Hükmü, davalı idare vekili temyize getirmiştir.
Dava komşuluk hukukuna dayalı elatmanın önlenmesi istemine ilişkindir.
Türk Medeni Kanununun 683. maddesi; “Bir şeye malik olan kimse, hukuk düzeninin sınırları içerisinde o şey üzerinde dilediği gibi kullanma, yararlanma ve tasarrufta bulunma yetkisine sahiptir” hükmü ile malikin mülkiyet hakkını hukuksal sınırlar içinde kullanabileceğini düzenlemiştir.
Anılan kanunun taşınmaz mülkiyet hakkının kısıtlamalarını düzenleyen “komşu hakkı” bölümünde “kullanım biçimi” başlığı altında yer alan 737.
maddesi; “Herkes, taşınmaz mülkiyetinden doğan yetkilerini kullanırken ve özellikle işletme faaliyetini sürdürürken, komşularını olumsuz şekilde etkileyecek taşkınlıktan kaçınmakla yükümlüdür. Özellikle; taşınmazın durumuna, niteliğine ve yerel âdete göre komşular arasında hoş görülebilecek dereceyi aşan duman, buğu, kurum, toz, koku çıkartarak, gürültü ve sarsıntı yaparak rahatsızlık vermek yasaktır. Yerel âdete uygun ve kaçınılmaz taşkınlıklardan doğan denkleştirmeye ilişkin haklar saklıdır” hükmü ile de malike, mülkün kullanılmasında komşuya zarar verecek taşkınlıklardan sakınma ödevi yükleyerek, yasal kısıtlamalardan birisini düzenlemiştir.

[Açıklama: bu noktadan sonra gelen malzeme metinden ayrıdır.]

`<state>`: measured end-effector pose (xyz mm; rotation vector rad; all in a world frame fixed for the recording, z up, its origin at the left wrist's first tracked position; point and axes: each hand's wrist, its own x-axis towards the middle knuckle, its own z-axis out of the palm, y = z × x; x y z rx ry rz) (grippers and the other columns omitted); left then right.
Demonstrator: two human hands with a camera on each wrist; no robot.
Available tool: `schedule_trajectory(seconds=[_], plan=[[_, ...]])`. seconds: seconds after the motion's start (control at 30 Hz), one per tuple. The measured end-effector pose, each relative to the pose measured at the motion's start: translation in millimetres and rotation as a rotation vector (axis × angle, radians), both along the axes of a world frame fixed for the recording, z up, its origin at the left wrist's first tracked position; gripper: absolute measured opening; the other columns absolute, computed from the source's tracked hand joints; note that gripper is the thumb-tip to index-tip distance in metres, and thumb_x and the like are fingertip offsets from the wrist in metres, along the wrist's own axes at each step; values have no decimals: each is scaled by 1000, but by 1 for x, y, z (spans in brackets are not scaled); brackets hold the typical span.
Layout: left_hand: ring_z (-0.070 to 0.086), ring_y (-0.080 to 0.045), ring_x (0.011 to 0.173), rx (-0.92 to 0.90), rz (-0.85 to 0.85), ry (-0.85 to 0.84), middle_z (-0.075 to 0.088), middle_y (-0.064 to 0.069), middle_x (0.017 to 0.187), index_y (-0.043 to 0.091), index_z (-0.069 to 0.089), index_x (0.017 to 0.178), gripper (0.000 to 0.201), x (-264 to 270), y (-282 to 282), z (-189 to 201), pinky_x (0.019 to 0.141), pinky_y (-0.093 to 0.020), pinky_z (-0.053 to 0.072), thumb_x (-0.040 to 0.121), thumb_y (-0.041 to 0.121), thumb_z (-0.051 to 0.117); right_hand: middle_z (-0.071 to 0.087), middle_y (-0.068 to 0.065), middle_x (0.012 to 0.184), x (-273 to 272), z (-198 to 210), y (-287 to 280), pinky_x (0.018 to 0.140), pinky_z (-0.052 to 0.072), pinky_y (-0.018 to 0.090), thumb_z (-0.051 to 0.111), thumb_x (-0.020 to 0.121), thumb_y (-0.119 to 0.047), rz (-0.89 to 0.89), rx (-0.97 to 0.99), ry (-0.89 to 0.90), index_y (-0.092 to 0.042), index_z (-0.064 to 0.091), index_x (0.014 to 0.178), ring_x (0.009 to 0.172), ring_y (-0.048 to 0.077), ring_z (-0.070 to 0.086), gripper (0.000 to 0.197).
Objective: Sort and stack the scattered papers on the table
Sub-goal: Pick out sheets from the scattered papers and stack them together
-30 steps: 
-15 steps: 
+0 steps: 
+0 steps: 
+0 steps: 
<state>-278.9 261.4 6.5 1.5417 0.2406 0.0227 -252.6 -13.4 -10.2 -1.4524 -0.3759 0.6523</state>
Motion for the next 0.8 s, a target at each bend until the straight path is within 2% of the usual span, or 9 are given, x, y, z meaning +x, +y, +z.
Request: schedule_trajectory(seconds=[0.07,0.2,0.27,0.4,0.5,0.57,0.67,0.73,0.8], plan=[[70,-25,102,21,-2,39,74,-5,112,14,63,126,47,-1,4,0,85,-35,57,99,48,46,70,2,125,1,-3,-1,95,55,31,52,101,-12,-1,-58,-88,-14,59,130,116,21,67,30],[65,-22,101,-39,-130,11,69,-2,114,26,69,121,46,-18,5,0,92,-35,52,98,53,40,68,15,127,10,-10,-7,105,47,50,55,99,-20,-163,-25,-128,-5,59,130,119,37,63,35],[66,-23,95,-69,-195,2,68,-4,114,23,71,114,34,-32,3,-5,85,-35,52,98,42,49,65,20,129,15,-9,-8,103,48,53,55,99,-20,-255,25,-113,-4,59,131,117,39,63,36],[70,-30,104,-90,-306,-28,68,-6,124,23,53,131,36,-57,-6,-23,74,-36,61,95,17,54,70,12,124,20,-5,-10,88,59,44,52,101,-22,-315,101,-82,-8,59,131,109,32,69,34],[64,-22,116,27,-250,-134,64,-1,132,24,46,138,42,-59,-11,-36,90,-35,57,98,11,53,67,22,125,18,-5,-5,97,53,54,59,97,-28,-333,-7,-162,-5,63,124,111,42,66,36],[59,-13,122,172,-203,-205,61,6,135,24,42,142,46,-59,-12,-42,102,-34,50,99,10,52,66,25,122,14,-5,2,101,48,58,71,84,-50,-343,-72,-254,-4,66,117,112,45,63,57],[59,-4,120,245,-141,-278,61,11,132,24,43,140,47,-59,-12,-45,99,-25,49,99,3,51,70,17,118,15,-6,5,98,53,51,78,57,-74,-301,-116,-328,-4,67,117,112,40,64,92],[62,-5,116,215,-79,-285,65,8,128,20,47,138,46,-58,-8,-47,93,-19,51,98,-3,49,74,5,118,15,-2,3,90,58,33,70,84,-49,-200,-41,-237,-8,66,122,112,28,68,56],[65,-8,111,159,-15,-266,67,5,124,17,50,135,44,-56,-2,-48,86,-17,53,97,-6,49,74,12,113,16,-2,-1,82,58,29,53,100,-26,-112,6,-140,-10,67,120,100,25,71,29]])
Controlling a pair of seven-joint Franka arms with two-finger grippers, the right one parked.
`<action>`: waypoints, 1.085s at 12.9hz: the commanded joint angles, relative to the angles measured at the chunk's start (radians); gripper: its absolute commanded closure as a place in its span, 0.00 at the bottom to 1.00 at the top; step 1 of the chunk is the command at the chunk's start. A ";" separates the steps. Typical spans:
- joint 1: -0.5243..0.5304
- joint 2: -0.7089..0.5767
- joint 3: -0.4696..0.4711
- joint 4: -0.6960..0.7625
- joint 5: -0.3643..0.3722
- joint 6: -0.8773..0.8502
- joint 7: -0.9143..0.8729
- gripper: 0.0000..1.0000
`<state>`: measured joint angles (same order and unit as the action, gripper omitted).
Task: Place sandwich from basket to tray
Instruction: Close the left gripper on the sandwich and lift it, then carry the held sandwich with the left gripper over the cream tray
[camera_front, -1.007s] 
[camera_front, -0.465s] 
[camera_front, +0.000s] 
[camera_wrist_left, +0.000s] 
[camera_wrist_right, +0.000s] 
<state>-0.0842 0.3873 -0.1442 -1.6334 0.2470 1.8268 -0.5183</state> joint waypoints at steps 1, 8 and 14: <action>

Taşkınlıktan amaç ise, komşuluğun olağan hoşgörü sınırlarını aşan ve komşunun kendisi ve ailesi ile taşınmazı zararına aşırı derecede etkili olabilecek iş ve eylemlerdir. Bu eylemlerin saptanmasında, taşınmazın bulunduğu yerin kullanma amacının, niteliğinin, konuya ilişkin düzenlemelerin ve yasal boşluk bulunması halinde mahalli örf ve adetlerin göz önünde tutulması gereklidir. Bu tür uyuşmazlıkların çözümünde hâkim, gerek zararı saptama, gerekse zararı giderici önlemleri bulma yönünden her somut olayın özelliğini gözetmek, tarafların yarar zarar dengelerini değerlendirmek durumundadır.
Komşuluk hukukunun öngördüğü sınırları aşan kullanım halinin saptanması halinde ise, HUMK’nun 389. maddesinde de belirtildiği şekilde kararda her iki tarafa yükletilen görev ve verilen hakların şüphe ve tereddüdü gerektirmeyecek biçimde açık ve infazı mümkün olacak şekilde kurulacak hükümde zararlı davranışın giderim şeklinin ve taraf yükümlülüklerinin açıkça gösterilmesi zorunludur.
Bu ilkeler ışığında somut olaya gelince; mahkemece yapılan yargılama sonunda söz konusu mezbahanenin kullanımından kaynaklanan atıkların çevreye koku yaydığı ve kirliliğe neden olduğu, insan sağlığına zararlı olduğu saptanmış olup bu zararın ne şekilde giderileceği hususunda uzman bilirkişi görüşü alınmalı ve bu önlemlerin hüküm kısmında tek tek belirtilmek suretiyle infazı kabil, şüpheye yer vermeyecek şekilde hüküm kurulmalıdır.
Mahkemece infaza elverişli hüküm kurulmamış olması doğru görülmediğinden kararın bozulması gerekmiştir.
SONUÇ: Yukarıda yazılı nedenlerle hükmün BOZULMASINA, istek halinde temyiz harcının yatırana iadesine, 08.06.2001 tarihinde oybirliği ile karar verildi.